Compared to traditional terrestrial communication, the use of unmanned aerial vehicles (UAVs) as ISAC base stations (UAV-ISAC) offers significant advantages, particularly in providing line-of-sight links and optimizing the quality of communications. UAV-ISACs leverage their mobility to dynamically adjust flight altitudes and trajectories to avoid obstructions, enhancing the stability of communication and sensing connections while flexibly adapting to diverse environments. Furthermore, the three-dimensional mobility of UAVs allows them to extend their coverage to remote or obstructed areas that terrestrial base stations cannot easily reach, significantly improving overall system coverage. For instance, Meng et al. [5] have highlighted that UAVs can maintain uninterrupted communications while performing sensing tasks. Xu et al. [6] further enhanced this framework through the addition of computing capabilities for real-time data processing and decision-making. Xiao et al. [7] proposed improving the communication rate through dynamic resource allocation and beamforming to enhance obstruction resistance. These studies underscore how UAVs can strengthen the flexibility and expand the coverage of communications, driving the advancement of UAV-assisted ISAC systems.

While UAVs can adapt to different scenarios through adjusting their trajectories, factors such as obstacles, line-of-sight variations, and user distribution uncertainties still limit their communication-related performance in complex urban environments. Therefore, reconfigurable intelligent surfaces (RISs) have been introduced to enhance wireless systems. Pan et al. [8] have provided a comprehensive overview of recent advancements in RIS-aided wireless systems from a signal processing perspective, highlighting promising research directions that warrant further exploration. Accurate channel state information (CSI) estimation is crucial for practical RIS systems. In this aspect, Zhou et al. [9] have proposed a novel cascaded channel estimation strategy for RIS-assisted multi-user MISO systems, addressing the high overhead caused by the passive nature of RISs and the large number of reflecting elements. Byun et al. [10] have introduced a two-stage channel estimation technique for UAV-RIS communication systems, estimating them at different time scales. In this study, in order to simplify the system design, we assume the use of perfect CSI.

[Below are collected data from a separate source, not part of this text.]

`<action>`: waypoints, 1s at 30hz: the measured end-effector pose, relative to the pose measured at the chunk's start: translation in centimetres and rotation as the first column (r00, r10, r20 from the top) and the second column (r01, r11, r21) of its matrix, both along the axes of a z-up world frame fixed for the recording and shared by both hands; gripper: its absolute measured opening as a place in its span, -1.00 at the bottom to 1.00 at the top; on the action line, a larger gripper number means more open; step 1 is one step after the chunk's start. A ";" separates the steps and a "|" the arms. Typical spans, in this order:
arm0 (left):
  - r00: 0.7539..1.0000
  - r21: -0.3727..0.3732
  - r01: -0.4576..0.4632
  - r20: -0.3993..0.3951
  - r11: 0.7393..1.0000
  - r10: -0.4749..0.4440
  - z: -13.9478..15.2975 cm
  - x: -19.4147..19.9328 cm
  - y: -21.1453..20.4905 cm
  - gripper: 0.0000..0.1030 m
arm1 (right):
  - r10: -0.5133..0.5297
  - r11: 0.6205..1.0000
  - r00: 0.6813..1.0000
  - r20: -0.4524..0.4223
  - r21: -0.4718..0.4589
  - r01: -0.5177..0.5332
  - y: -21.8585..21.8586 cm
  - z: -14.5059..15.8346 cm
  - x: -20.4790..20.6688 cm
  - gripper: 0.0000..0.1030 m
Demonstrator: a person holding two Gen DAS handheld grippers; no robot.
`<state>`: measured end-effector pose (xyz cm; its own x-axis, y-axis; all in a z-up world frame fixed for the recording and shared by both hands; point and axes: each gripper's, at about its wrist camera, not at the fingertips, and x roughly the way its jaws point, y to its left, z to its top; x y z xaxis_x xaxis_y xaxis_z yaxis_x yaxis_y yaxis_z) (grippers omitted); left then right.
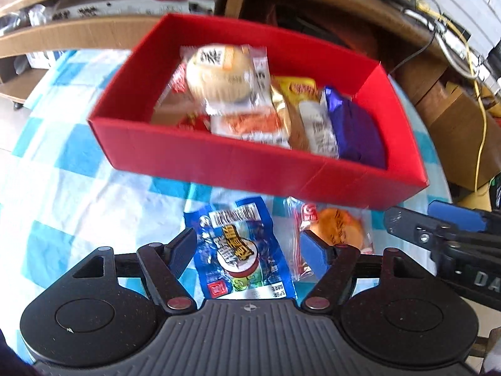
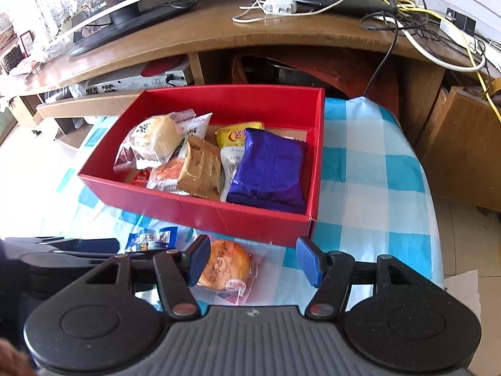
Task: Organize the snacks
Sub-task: 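Grasp the blue sausage packet with the left tool while the right tool grasps the round bread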
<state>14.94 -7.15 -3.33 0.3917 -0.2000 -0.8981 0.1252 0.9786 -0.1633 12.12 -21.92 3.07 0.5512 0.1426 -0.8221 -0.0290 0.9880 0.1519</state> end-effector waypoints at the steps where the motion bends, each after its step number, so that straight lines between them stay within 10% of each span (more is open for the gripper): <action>1: 1.000 0.009 0.003 -0.006 1.000 -0.003 -0.4 0.0 -0.2 0.52 | 0.000 1.000 1.000 -0.003 0.000 0.000 -0.1 -0.1 0.0 0.57; 9: 0.999 0.021 -0.019 -0.030 1.000 0.020 -1.7 0.4 0.4 0.61 | 0.012 1.000 0.998 -0.057 0.001 -0.012 0.1 -1.8 0.5 0.58; 22: 0.999 0.015 0.024 -0.039 1.000 -0.023 -0.7 -1.3 2.3 0.16 | -0.048 0.992 0.988 -0.143 0.112 0.065 0.3 -4.5 2.7 0.77; 30: 0.999 0.014 0.018 -0.041 1.000 -0.017 -0.5 -1.6 3.0 0.49 | -0.024 0.992 0.985 -0.170 0.121 0.045 2.7 -6.1 4.2 1.00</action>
<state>13.34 -4.12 -3.85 0.3514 -0.1937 -0.9159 0.1359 0.9786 -0.1548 16.33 -19.18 -3.07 0.4131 0.2322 -0.8806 0.0409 0.9612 0.2727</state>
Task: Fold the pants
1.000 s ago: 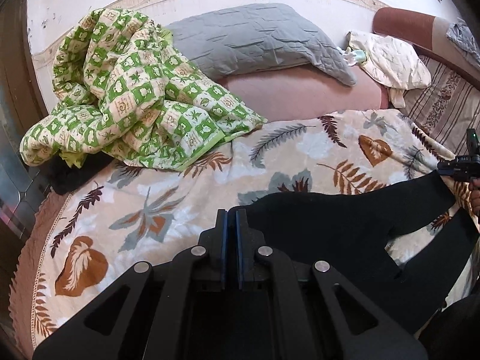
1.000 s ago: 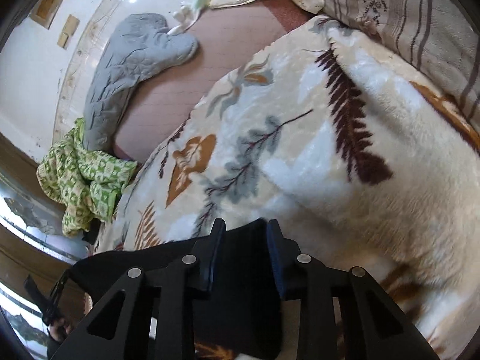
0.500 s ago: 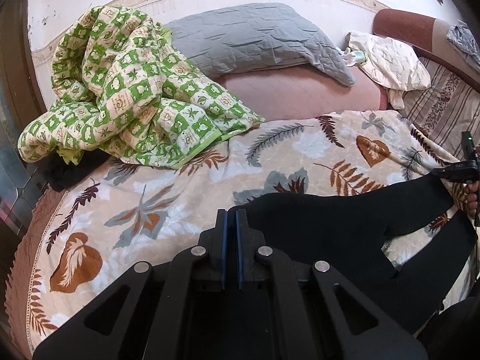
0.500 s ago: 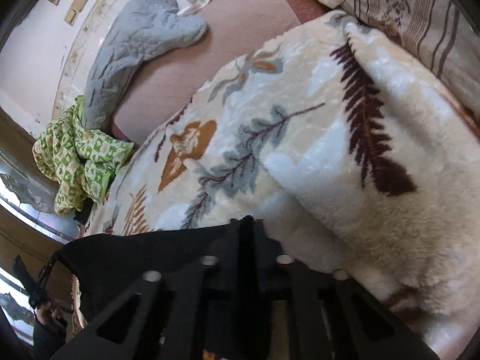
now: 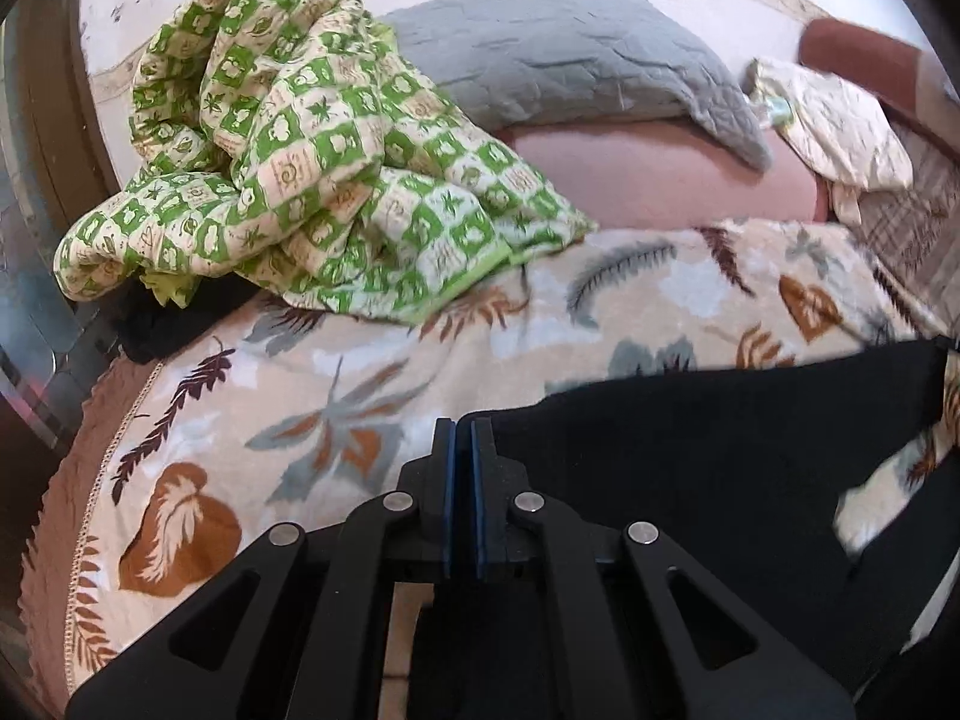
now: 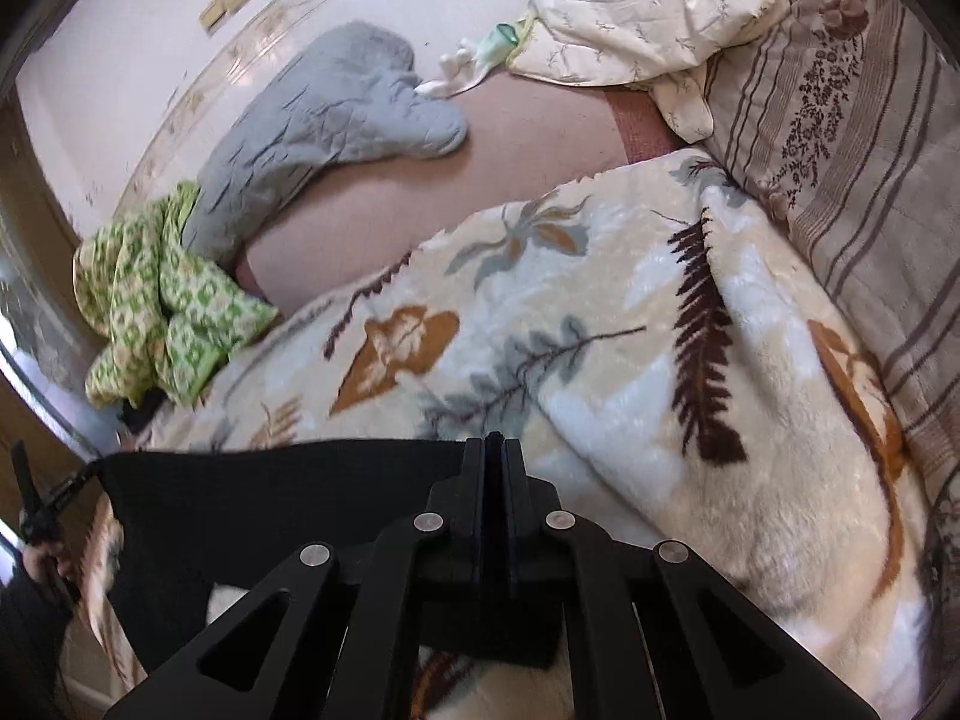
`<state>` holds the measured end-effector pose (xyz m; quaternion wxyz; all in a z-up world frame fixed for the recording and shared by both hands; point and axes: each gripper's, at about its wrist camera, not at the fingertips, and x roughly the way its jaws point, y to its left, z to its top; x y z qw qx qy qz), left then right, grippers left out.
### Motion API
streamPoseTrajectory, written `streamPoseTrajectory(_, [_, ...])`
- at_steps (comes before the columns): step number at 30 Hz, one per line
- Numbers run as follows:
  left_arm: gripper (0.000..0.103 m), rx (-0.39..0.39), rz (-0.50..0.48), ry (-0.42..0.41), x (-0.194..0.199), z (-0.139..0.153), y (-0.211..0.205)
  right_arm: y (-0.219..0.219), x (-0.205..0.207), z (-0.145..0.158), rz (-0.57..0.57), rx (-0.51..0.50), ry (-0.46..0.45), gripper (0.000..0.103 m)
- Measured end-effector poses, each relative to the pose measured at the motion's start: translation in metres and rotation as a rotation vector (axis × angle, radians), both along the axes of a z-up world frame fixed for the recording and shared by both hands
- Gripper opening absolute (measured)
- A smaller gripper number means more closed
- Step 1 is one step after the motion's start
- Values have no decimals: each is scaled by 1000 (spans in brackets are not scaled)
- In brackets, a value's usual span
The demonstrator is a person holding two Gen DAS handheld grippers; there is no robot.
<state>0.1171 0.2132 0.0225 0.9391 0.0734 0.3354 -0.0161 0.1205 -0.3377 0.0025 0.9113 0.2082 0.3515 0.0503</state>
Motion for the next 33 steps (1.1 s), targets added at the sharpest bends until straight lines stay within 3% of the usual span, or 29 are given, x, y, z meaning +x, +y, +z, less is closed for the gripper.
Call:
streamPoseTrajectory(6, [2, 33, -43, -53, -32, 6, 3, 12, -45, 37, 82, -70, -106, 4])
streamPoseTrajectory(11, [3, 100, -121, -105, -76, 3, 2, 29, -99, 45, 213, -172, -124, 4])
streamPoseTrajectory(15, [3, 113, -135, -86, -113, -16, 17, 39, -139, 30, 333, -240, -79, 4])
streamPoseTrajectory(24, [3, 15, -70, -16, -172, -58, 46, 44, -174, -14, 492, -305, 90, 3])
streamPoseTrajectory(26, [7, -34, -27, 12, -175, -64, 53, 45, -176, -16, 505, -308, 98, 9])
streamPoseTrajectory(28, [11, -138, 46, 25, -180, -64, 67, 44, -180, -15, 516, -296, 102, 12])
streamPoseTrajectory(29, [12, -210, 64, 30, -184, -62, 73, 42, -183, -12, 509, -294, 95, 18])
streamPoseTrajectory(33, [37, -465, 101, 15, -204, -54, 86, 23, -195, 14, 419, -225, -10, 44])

RISs have been widely used to enhance the stability and reliability of communications in UAV-ISAC systems. Wu et al. [11] have proposed an RIS-assisted UAV-enabled ISAC system that optimizes the trade-off between communication and sensing through jointly designing the RIS phase shift, UAV trajectory, beamforming, and user scheduling, as well as an iterative optimization algorithm for improved performance. Conventional RIS configurations require the transmitter and receiver to be positioned on the same side, significantly restricting the flexibility of their deployment and limiting system coverage. To overcome these limitations, simultaneously transmitting and reflecting reconfigurable intelligent surfaces (STAR-RISs) enable the independent control of both transmission and reflection

(T & R)

channels, allowing signals to serve users on both sides of the surface. This dual functionality not only enhances system flexibility but also significantly expands communication and sensing coverage, making STAR-RISs particularly advantageous in complex and dynamic environments [12]. Chen et al. [13] have proposed a STAR-RIS-assisted DFRC-UAV-enabled ISAC system that maximizes the multicast capacity through jointly optimizing scheduling, transmission covariance, RIS coefficients, and the UAV trajectory, using an alternating optimization algorithm for sub-optimal solutions.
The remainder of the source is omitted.